On April 12th a lagoon holding cow manure failed, causing a spill of millions of gallons of waste into the Snohomish River. In the annals of industrial accidents this is pretty low on the horrific scale. But the tragedy is that the lagoon that failed should not have been there in the first place. Our attention is grabbed by failure and size, not by the slow, steady release of pollution that these lagoons routinely emit. As the manure breaks down methane, a powerful greenhouse gas, slowly rises, along with other noxious gases. In addition E Coli and other pathogens collect and are spread in fields when the manure is used as fertilizer.

This might be acceptable if it was a difficult problem to solve. But the opposite is true. Anaerobic digesters for dairy cow waste is a fully-realized commercial technology. In the digester the manure is eaten by bacteria in an oxygen-free environment and methane is created.  The gas is captured and can be used to power a generator, while the waste heat can be used to warm a barn or greenhouse or other farm uses. The manure in the digester is heated to a higher temperature than it would be in a lagoon, which kills off most of the pathogens like E coli. The benefits are many:

  • Improved air quality
  • Reduced greenhouse-gas emissions
  • Renewable electricity
  • Co-generation of heat for the dairy
  • Removed or greatly reduced risk of spills
  • High-quality bedding for the dairy cows
  • High quality fertilizer for the fields growing the feed for the dairy cows

A small percentage of dairy farms do have digesters, but most don’t. If they are so great, why doesn’t every dairy farm have one? This is a classic example of a market failure:

  • The farmer doesn’t pay for the reduced air quality, so he has no economic incentive to improve it.
  • The farmer doesn’t pay for the greenhouse-gas emissions, so he has no economic incentive to reduce them.
  • These projects are capital intensive and fall outside the expertise of the farmer, so the farmer doesn’t bother.

Though these projects do generate electricity and useful heat, the value of those products alone don’t generate enough revenue to make these projects happen. By selling renewable energy credits (RECs) and carbon offsets some projects do happen, but most dairy farms still use open lagoons to hold their waste. Since dairy farming is already a financially risky proposition, legislatures are loath to require digesters and the farmers are unwilling to invest in these projects themselves.

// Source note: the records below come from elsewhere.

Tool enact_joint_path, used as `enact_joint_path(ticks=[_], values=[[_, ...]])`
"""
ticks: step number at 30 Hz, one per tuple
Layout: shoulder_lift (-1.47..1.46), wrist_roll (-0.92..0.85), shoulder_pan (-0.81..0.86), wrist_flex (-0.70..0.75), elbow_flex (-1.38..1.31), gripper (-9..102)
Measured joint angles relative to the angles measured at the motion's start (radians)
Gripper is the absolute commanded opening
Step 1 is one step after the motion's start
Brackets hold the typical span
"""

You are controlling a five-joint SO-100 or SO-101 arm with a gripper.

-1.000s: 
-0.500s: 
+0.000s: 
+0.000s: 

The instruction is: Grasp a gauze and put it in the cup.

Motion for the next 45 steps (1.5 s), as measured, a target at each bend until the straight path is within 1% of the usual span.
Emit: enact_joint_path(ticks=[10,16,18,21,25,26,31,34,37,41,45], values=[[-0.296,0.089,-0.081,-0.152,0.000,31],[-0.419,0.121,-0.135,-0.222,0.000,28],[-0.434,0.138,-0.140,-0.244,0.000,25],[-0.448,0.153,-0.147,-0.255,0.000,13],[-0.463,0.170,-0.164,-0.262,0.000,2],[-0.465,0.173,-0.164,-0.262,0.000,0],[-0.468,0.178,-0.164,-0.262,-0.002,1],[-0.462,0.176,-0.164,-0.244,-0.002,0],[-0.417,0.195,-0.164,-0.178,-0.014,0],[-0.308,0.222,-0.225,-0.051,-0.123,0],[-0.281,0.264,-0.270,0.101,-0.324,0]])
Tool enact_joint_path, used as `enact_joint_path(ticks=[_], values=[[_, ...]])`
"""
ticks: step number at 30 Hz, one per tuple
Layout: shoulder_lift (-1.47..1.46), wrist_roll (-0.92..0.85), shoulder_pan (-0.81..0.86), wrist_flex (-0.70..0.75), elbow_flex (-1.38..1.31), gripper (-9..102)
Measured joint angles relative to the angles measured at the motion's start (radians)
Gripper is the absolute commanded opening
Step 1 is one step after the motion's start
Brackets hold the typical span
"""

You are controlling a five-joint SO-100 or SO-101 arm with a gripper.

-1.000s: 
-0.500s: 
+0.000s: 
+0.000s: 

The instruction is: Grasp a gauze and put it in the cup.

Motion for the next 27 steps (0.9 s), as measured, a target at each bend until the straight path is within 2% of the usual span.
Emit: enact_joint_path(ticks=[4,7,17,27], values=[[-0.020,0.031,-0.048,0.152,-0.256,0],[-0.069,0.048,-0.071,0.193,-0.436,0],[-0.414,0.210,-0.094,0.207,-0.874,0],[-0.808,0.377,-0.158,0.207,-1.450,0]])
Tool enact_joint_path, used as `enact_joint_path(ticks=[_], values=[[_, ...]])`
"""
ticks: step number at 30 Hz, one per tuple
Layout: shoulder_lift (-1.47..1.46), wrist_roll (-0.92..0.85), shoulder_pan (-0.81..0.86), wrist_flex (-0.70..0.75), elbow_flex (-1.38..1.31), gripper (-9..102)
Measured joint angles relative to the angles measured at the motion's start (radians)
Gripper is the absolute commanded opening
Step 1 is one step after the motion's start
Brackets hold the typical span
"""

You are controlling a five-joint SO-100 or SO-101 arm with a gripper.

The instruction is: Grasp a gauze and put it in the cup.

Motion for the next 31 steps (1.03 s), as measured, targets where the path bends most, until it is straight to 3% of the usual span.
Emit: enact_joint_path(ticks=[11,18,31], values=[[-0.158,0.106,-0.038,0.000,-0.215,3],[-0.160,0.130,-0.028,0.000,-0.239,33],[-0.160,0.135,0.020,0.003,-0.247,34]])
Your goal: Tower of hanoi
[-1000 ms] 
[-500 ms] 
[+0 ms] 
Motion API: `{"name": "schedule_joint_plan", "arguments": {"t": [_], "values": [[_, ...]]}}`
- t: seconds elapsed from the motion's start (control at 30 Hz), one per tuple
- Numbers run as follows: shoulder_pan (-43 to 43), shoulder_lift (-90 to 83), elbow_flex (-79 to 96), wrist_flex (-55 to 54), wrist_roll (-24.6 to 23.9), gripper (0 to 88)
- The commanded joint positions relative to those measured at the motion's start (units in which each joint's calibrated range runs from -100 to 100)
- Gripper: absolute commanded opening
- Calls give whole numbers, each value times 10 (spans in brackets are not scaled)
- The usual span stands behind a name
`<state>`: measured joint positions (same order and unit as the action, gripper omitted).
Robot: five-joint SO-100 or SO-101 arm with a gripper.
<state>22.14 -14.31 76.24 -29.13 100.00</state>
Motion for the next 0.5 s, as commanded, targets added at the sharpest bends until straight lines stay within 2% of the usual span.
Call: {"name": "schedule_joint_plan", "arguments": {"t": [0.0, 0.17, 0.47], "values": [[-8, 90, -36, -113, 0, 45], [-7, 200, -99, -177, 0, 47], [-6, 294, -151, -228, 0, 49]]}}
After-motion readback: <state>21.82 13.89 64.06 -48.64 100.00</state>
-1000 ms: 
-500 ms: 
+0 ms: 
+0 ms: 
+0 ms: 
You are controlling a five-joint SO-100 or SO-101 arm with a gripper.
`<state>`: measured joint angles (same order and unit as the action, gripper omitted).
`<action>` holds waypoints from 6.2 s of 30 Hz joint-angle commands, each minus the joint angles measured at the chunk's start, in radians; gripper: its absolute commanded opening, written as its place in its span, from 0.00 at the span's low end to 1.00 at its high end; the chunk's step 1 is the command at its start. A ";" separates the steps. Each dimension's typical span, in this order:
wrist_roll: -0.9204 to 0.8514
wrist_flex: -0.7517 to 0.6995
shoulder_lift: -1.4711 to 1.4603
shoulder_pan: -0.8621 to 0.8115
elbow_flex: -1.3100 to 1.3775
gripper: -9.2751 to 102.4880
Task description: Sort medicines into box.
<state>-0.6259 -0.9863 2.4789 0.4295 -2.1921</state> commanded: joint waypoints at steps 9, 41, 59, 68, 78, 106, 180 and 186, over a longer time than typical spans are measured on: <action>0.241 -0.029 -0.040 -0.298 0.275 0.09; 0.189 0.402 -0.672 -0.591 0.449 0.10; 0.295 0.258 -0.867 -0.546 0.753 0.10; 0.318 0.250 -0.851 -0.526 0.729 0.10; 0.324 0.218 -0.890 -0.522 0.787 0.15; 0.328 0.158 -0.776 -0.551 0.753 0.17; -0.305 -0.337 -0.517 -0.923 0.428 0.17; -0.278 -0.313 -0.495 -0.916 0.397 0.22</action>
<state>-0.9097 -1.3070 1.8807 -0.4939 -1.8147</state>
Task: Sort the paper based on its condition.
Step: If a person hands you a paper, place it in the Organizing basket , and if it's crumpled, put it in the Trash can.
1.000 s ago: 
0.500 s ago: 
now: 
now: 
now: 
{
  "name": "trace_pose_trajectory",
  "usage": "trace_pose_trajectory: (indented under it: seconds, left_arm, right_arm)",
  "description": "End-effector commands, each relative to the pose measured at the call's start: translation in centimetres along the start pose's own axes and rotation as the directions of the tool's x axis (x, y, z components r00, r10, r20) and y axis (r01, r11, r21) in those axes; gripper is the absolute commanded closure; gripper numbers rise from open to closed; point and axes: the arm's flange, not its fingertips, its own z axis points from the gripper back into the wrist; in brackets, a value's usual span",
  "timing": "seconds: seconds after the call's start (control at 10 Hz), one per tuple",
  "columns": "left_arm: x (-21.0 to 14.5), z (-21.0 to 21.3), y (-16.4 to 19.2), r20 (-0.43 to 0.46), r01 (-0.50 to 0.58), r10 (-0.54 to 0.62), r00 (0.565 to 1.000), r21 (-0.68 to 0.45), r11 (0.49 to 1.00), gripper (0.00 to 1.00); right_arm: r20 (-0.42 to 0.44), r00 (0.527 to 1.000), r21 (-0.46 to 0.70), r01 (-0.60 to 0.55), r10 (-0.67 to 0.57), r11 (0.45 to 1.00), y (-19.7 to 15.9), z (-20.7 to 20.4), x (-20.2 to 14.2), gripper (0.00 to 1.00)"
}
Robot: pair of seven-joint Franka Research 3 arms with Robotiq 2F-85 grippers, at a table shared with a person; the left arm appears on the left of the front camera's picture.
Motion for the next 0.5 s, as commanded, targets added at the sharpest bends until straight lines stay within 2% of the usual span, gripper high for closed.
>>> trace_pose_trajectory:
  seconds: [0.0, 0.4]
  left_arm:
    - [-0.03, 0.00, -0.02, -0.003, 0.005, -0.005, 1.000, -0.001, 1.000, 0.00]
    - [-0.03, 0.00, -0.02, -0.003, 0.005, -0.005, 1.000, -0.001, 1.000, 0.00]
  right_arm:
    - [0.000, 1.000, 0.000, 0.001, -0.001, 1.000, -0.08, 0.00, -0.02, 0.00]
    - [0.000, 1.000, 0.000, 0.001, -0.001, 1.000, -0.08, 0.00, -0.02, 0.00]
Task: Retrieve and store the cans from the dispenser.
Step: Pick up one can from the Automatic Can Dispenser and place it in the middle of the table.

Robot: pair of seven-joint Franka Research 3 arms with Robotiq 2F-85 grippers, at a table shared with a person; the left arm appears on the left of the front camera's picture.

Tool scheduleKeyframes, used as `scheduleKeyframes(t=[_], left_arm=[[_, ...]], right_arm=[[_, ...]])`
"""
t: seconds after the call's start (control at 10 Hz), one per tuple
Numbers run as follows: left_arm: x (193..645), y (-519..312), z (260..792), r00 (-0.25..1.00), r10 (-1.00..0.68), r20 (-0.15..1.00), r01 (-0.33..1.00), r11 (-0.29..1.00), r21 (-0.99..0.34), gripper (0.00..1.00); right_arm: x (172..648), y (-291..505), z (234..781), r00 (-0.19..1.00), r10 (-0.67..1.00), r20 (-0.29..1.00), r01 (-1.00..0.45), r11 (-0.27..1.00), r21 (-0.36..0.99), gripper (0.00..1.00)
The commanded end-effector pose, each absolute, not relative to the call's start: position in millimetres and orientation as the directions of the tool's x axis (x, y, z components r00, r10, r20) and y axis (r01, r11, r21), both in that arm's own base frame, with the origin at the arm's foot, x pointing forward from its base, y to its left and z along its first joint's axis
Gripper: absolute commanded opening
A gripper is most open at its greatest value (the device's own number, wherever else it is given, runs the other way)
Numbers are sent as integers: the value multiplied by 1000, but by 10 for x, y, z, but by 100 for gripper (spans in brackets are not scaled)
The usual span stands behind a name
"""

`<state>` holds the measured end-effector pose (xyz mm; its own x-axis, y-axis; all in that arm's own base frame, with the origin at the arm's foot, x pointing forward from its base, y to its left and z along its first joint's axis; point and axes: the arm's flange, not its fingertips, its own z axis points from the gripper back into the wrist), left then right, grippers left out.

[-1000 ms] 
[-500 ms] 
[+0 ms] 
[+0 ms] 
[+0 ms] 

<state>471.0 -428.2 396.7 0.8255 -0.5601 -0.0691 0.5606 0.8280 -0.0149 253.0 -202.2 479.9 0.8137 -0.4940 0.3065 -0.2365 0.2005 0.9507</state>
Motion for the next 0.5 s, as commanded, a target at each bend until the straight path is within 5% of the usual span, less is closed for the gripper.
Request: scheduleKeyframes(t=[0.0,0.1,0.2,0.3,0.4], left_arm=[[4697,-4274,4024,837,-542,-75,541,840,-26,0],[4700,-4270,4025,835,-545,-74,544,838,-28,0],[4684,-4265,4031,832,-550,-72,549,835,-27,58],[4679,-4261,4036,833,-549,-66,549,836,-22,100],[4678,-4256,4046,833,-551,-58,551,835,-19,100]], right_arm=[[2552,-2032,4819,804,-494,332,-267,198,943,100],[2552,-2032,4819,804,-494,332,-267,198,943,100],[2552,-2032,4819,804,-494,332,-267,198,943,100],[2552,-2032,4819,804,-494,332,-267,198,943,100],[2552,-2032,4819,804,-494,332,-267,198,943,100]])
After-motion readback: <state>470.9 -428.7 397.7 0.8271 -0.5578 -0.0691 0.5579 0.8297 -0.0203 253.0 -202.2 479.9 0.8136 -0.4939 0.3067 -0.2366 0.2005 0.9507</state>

Even broad policy measures like Washington State’s I-937 and other renewable energy portfolio standards aren’t very effective in encouraging digesters. Utilities aren’t very interested in these projects because they are small (typically less than 1 MWatt or equivalent to less than one utility scale wind turbine) and more expensive than electricity generated at a large wind farm.  Also, these renewable standards still don’t capture all the value these projects have. Grants like those from the Department of Agriculture and the Recovery Act (Federal Stimulus) do help these projects happen, but not very quickly. A requirement for the largest dairy farms and Concentrated Animal Feeding Operations to install digesters would go a long way to bringing this technology into the mainstream, but I don’t expect to see that happen any time soon.